Requirement =
If a line of the data below holds the string "scene", copy it.

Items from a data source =
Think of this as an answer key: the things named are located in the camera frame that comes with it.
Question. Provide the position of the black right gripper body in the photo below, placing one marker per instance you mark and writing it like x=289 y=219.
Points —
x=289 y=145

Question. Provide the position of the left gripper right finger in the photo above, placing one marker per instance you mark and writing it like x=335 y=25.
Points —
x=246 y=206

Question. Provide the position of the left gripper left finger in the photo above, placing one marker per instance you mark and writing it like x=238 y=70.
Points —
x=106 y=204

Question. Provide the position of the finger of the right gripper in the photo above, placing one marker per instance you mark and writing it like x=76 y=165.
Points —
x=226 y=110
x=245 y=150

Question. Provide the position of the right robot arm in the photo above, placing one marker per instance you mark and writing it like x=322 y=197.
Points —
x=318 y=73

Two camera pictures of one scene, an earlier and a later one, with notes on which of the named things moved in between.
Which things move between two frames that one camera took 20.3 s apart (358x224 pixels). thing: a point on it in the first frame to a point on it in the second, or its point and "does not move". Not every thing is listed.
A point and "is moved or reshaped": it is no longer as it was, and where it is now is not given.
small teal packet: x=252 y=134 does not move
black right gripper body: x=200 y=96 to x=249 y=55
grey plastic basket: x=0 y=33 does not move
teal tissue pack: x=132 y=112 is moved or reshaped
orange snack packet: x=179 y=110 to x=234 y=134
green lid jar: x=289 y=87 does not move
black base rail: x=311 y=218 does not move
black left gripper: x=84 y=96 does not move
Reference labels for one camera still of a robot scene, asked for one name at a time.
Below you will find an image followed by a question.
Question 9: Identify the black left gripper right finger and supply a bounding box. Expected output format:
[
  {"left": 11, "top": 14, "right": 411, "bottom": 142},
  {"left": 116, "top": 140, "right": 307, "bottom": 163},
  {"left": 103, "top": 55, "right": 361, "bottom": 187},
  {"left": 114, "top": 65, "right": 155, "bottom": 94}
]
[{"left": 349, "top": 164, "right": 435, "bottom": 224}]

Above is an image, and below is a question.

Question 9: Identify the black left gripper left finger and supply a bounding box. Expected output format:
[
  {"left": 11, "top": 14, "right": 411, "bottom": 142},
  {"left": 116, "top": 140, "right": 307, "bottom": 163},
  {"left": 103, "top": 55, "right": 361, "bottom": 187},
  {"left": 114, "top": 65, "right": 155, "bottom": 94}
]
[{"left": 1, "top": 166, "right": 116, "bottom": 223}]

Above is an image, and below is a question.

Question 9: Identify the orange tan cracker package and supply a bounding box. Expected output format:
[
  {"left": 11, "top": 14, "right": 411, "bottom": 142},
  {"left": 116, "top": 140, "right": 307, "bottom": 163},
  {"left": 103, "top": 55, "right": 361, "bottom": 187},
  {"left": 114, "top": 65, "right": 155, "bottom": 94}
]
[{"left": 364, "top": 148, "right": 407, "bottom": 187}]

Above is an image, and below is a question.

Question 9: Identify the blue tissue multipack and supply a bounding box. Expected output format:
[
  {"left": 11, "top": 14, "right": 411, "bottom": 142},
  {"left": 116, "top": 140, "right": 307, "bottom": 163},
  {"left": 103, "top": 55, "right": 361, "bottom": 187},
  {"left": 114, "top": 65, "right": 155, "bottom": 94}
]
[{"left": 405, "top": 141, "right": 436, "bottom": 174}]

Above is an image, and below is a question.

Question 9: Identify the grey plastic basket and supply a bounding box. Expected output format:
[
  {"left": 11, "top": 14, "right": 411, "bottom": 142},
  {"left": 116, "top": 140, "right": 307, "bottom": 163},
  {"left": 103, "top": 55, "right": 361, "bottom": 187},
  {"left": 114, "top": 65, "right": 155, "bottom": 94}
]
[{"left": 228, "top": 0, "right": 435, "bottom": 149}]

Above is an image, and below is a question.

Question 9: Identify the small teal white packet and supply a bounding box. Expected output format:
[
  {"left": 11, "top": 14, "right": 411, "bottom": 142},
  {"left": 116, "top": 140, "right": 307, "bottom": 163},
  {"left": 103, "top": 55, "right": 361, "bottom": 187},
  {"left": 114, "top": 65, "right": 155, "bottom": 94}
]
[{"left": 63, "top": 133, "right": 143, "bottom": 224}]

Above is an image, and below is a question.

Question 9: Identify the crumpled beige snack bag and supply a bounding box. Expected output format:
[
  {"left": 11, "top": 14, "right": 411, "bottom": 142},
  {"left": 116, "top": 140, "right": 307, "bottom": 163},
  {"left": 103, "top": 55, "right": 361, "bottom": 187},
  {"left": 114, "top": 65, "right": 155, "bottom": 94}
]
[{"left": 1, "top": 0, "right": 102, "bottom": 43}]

* * *

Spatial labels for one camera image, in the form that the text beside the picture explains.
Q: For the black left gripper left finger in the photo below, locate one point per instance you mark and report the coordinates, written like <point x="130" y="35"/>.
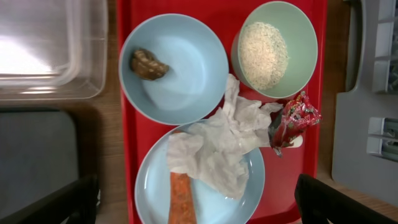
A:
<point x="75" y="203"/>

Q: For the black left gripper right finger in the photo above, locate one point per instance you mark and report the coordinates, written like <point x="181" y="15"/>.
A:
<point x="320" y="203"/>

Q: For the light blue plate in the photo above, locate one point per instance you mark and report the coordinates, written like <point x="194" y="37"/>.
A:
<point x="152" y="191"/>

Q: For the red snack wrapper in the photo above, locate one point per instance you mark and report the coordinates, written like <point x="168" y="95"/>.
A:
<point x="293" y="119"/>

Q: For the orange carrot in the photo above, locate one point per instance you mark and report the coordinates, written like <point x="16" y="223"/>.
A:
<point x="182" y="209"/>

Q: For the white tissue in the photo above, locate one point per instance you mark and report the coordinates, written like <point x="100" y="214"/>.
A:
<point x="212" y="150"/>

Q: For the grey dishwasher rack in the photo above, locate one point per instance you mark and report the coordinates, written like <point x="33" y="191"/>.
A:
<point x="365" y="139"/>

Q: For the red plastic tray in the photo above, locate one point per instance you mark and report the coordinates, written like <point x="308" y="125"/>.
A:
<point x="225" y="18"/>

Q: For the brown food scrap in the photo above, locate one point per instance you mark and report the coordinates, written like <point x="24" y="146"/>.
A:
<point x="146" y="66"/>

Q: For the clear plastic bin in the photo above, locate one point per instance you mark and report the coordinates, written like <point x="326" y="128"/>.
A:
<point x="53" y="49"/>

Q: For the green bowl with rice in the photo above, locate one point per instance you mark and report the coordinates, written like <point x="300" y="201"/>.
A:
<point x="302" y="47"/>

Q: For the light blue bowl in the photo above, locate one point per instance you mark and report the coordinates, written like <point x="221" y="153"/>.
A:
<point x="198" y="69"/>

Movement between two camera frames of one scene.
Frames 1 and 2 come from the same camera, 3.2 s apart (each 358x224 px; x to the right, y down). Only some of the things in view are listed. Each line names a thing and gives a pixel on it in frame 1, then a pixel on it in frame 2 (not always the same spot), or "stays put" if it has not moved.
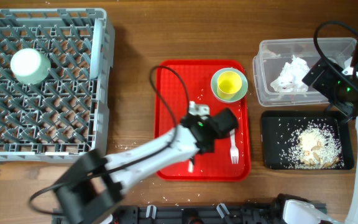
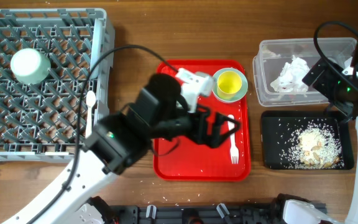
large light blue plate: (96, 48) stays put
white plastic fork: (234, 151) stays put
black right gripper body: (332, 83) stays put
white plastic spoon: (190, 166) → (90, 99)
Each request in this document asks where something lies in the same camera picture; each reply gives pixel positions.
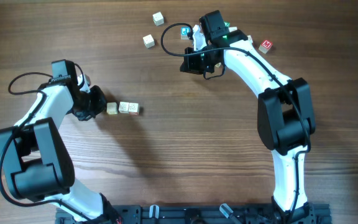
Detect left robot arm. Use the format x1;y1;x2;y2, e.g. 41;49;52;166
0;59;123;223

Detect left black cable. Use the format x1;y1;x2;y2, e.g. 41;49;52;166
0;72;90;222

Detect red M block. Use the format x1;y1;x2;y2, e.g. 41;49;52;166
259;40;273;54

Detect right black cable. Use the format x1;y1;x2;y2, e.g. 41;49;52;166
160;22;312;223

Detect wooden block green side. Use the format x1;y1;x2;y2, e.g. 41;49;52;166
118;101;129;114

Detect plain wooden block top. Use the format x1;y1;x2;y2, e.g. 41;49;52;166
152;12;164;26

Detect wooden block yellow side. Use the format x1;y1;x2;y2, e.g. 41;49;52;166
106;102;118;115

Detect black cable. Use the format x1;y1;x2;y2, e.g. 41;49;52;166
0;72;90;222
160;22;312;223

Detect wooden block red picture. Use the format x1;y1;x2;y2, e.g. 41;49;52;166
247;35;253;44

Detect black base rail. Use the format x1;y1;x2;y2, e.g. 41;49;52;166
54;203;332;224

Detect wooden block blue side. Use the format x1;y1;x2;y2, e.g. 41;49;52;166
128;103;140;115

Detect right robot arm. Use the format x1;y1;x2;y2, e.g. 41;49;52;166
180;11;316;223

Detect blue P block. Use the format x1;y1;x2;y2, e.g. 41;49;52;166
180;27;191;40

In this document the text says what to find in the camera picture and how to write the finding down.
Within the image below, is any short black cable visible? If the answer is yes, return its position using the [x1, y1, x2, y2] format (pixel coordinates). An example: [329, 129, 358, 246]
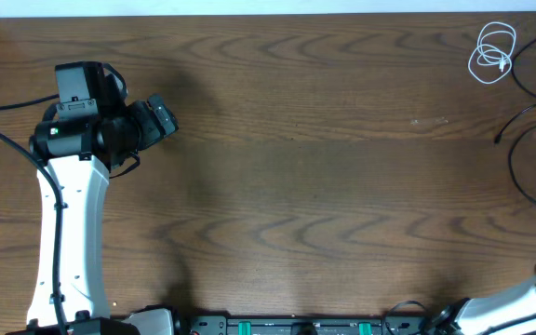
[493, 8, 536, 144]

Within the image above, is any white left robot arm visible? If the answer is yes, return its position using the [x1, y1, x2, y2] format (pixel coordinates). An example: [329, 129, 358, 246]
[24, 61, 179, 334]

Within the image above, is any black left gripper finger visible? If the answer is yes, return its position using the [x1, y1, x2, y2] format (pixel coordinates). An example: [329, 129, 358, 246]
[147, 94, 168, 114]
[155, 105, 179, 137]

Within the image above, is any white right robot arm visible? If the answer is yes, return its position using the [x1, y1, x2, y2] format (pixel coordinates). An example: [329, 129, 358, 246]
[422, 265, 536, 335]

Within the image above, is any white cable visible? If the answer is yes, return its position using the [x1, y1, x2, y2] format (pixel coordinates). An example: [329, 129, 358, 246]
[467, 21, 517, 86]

Completed task =
Two camera pictures of one scene, an earlier and a later one, with notes on which of the named things moved in between.
Reference labels for one camera still of a robot scene, asked for one name at a time.
Movement between two camera frames of one scene.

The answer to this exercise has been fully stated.